Guide to Advancing Hurricane Science by Laying on Your Couch

Atmospheric Sciences Seminar Series
Thursday, February 22, 2018
12:30 PM, ASAC 319

Ever since Lord Chesterfield developed the first modern couch during The Restoration, generations of comfort seeking global citizens have taken advantage of its soothing support, interrupted only for work or the occasional trip to the loo.  Now, as society accelerates into the Information Age, a new activity for exercise-challenged individuals presents a rare opportunity to advance science while indulging in spirits and burning less than 1 calorie per hour.

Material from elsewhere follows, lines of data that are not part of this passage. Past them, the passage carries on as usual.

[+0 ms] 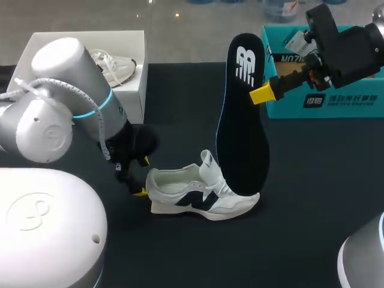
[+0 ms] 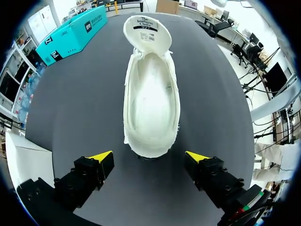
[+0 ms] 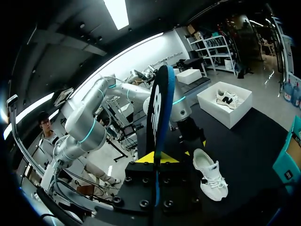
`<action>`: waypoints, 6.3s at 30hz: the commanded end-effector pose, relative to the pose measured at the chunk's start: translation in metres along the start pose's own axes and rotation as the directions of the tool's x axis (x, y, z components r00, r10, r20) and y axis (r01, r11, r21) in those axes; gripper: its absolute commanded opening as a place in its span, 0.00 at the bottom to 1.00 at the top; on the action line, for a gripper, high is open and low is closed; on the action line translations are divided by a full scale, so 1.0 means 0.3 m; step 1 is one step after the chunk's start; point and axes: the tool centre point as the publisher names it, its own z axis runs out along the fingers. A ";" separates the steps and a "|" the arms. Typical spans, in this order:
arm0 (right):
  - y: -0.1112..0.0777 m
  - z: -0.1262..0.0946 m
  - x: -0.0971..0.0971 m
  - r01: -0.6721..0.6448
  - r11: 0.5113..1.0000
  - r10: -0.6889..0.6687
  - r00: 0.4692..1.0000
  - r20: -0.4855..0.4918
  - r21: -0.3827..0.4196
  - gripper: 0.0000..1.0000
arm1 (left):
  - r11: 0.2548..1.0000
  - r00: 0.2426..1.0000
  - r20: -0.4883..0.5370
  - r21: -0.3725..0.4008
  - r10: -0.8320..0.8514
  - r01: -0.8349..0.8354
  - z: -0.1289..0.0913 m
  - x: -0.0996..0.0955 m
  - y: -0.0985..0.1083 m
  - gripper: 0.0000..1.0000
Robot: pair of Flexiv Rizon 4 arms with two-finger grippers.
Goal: Take the shoe out of the shoebox, open the shoe tongue, remove and reinsert the insole, then place the shoe into the shoebox
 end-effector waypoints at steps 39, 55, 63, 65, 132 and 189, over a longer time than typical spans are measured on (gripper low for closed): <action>0.003 0.005 -0.004 -0.001 1.000 0.001 1.000 -0.001 0.003 0.00 | 0.962 0.999 0.049 -0.272 0.000 0.014 -0.016 0.015 -0.061 1.00; 0.003 0.005 -0.004 -0.001 1.000 0.001 1.000 -0.001 0.003 0.00 | 0.973 0.999 0.045 -0.229 0.014 -0.003 -0.049 -0.036 -0.163 1.00; 0.003 0.005 -0.004 -0.001 1.000 0.001 1.000 -0.001 0.003 0.00 | 0.975 0.999 0.006 -0.217 0.045 -0.043 0.016 -0.094 -0.279 1.00; 0.003 0.005 -0.004 -0.001 1.000 0.001 1.000 -0.001 0.003 0.00 | 0.977 0.999 0.007 -0.210 0.047 -0.045 0.037 -0.103 -0.309 1.00; 0.003 0.005 -0.004 -0.001 1.000 0.001 1.000 -0.001 0.003 0.00 | 0.402 0.341 -0.537 -0.005 0.771 -0.916 0.009 -0.196 -0.418 0.00; 0.003 0.005 -0.004 -0.001 1.000 0.001 1.000 -0.001 0.003 0.00 | -0.095 -0.165 -0.452 0.172 0.877 -0.981 0.126 -0.222 -0.617 0.00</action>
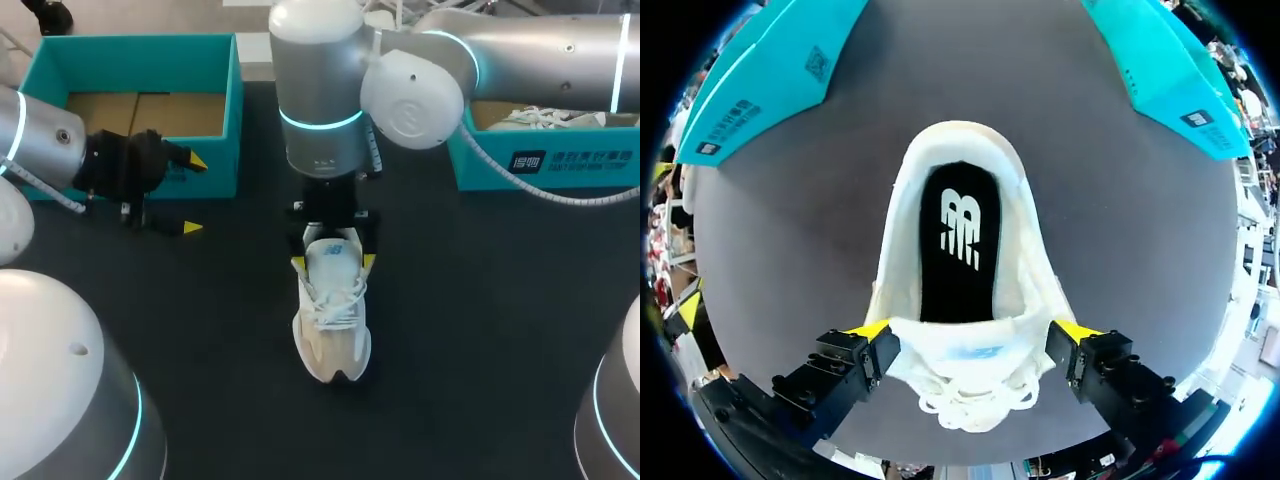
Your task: Take the shoe out of the shoebox, open the shoe tongue, remove and reinsert the insole, then place the shoe into the shoebox
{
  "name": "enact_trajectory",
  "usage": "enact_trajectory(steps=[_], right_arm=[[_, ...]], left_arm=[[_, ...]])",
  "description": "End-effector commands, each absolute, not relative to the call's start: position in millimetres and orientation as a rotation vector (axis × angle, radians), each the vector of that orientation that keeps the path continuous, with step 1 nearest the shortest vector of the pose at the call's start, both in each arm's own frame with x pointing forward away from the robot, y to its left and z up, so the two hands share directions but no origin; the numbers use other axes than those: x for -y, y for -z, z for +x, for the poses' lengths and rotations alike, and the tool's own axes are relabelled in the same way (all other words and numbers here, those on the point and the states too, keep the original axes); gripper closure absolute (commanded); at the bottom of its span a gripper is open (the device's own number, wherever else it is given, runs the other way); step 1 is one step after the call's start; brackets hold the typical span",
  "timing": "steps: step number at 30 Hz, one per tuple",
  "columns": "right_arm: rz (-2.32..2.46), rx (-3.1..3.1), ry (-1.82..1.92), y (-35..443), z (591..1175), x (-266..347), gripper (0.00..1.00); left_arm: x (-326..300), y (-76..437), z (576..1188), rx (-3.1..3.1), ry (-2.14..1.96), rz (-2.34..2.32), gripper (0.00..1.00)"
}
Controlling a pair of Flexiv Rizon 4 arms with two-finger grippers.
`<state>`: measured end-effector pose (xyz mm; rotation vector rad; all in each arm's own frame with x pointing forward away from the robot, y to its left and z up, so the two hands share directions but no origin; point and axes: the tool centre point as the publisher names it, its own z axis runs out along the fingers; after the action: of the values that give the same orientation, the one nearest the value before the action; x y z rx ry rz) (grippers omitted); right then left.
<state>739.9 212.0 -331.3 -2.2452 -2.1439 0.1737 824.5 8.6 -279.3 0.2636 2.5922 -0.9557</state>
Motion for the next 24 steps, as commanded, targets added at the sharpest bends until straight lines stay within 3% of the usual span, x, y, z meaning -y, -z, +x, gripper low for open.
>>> enact_trajectory(steps=[1, 9, 10, 11, 18, 24], right_arm=[[-2.289, 2.170, -0.134, 304, 726, -211, 0.00], [-2.301, 2.200, -0.093, 280, 707, -219, 0.03], [-2.297, 2.202, -0.097, 280, 706, -220, 0.38], [-2.300, 2.198, -0.086, 280, 705, -220, 0.54], [-2.305, 2.196, -0.077, 293, 706, -219, 0.78], [-2.271, 2.207, -0.067, 304, 717, -220, 0.78]], left_arm=[[-9, 279, 824, -2.593, 0.953, 0.264, 0.00], [-9, 279, 824, -2.593, 0.953, 0.264, 0.00], [-9, 279, 824, -2.593, 0.953, 0.264, 0.00], [-9, 279, 824, -2.593, 0.953, 0.264, 0.00], [-9, 279, 824, -2.593, 0.953, 0.264, 0.00], [-9, 279, 824, -2.593, 0.953, 0.264, 0.00]])
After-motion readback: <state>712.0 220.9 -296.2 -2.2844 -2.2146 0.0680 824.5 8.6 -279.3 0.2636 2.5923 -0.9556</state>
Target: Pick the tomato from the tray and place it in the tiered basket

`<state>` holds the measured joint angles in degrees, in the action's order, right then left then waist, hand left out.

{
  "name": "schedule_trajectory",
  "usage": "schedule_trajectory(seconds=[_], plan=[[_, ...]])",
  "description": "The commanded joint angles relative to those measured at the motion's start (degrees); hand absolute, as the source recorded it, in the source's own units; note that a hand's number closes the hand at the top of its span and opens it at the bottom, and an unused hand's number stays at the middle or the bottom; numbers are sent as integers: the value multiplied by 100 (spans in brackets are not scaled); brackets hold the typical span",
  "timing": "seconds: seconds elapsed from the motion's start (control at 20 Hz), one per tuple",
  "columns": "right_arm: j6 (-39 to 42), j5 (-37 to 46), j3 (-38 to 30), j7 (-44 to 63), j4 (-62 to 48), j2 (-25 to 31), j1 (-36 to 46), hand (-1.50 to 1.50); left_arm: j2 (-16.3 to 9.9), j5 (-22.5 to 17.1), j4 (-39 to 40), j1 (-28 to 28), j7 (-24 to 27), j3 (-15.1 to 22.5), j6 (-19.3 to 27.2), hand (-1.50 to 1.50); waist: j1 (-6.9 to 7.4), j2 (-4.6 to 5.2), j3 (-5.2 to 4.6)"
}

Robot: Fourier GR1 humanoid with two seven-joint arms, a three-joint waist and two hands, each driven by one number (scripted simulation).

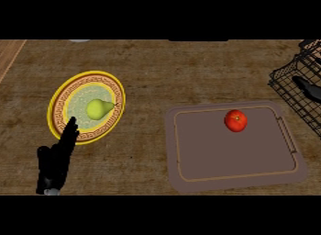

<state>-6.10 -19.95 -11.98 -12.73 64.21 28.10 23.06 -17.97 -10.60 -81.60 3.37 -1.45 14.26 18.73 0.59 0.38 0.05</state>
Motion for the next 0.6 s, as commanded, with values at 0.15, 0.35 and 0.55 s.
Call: schedule_trajectory(seconds=[0.15,0.35,0.55], plan=[[786,52,141,346,535,393,-406,-150,278,228,387,60,386,-101,1,0,-92,-50,-10],[1638,550,994,1281,747,1138,-639,-150,180,183,313,112,201,-123,40,0,-167,-80,-26],[1794,1262,1631,1931,1353,1663,-455,-150,325,223,327,55,226,-49,74,0,-110,-71,-27]])
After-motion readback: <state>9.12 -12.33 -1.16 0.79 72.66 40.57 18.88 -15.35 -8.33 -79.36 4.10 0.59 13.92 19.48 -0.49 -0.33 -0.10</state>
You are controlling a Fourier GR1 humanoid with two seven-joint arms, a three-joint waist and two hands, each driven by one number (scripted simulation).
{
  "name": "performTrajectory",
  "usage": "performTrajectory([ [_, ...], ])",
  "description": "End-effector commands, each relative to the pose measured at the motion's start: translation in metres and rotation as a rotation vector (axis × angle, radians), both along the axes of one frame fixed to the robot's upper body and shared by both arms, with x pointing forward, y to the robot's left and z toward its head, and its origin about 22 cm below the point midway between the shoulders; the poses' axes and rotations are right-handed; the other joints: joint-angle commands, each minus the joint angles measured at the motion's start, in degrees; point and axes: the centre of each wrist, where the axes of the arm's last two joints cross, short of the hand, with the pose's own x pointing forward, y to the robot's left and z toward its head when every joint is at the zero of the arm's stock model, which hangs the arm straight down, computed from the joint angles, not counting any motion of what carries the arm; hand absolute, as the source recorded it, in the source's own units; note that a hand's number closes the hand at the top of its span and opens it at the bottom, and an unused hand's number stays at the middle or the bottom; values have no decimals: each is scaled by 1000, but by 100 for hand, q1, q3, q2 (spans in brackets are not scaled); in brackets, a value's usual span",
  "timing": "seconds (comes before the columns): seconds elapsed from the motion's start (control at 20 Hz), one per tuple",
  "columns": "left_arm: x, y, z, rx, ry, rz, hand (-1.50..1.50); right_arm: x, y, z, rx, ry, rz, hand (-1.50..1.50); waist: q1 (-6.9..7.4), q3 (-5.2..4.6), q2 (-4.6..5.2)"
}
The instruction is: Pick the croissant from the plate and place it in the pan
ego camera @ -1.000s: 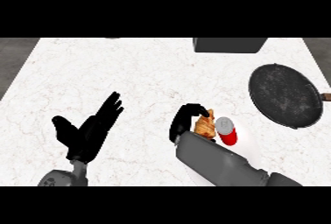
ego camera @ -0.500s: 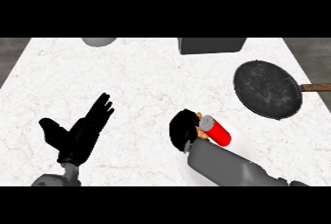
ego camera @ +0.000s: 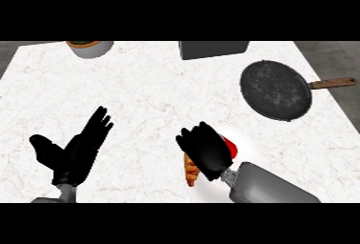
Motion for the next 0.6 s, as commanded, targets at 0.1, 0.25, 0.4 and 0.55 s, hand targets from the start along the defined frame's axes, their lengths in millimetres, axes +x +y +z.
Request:
performTrajectory([
  [0.1, -6, 5, -1, 3, -9, 27, 0, -28, -53, 29, 439, 26, 7, 150, -73, -2, 81],
  [0.25, -2, 4, 3, 4, -15, 19, 0, -35, -91, 38, 563, 74, -25, 150, -60, 0, 159],
  [0.4, -5, -7, 6, -9, -38, -17, 0, -41, -139, 41, 630, 112, -84, 150, 193, -7, 199],
  [0.55, 3, -8, 16, 5, -43, -62, 0, -44, -189, 45, 683, 118, -113, 150, 419, -20, 226],
])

Hurricane Fernanda, August 1993, Eastern Pacific

Inspired by the legions of couch potatoes who have explored the mysteries of the galaxies through the crowdsourcing website Galaxy Zoo, Cyclone Center was introduced to the world in September of 2012.  Harnessing the pent-up energy of Netflix binge-watchers everywhere, Cyclone Center uses crowdsourcing to generate unique data used to determine the intensity of any tropical cyclone. Cyclone Center output brings order to the chaotic scene of global tropical cyclone intensity records, where individual forecast agencies desperately grope around in the darkness for ground truth data that do not exist.

Dr. Christopher C. Hennon

Dr. Chris Hennon is a Professor and Chair of the Department of Atmospheric Sciences at the University of North Carolina at Asheville. Before beginning his position there in 2005, he was a Post-Doctoral Fellow and Visiting Scientist at the National Hurricane Center in Miami, FL where he conducted research on evaluating the impact of scatterometer winds on marine and tropical cyclone forecast skill. Dr. Hennon earned his B.S. in Aeronautics/Mathematics from Miami University (OH) in 1994, his M.S. in Atmospheric Science from Purdue University (1996), and his Ph.D. from The Ohio State University (2003). He was born and raised near Cleveland, OH and maintains his allegiance to the Cleveland Browns to this day. Dr. Hennon is married to another meteorologist but their 15-year old daughter has no interest in weather and just uses her phone all day.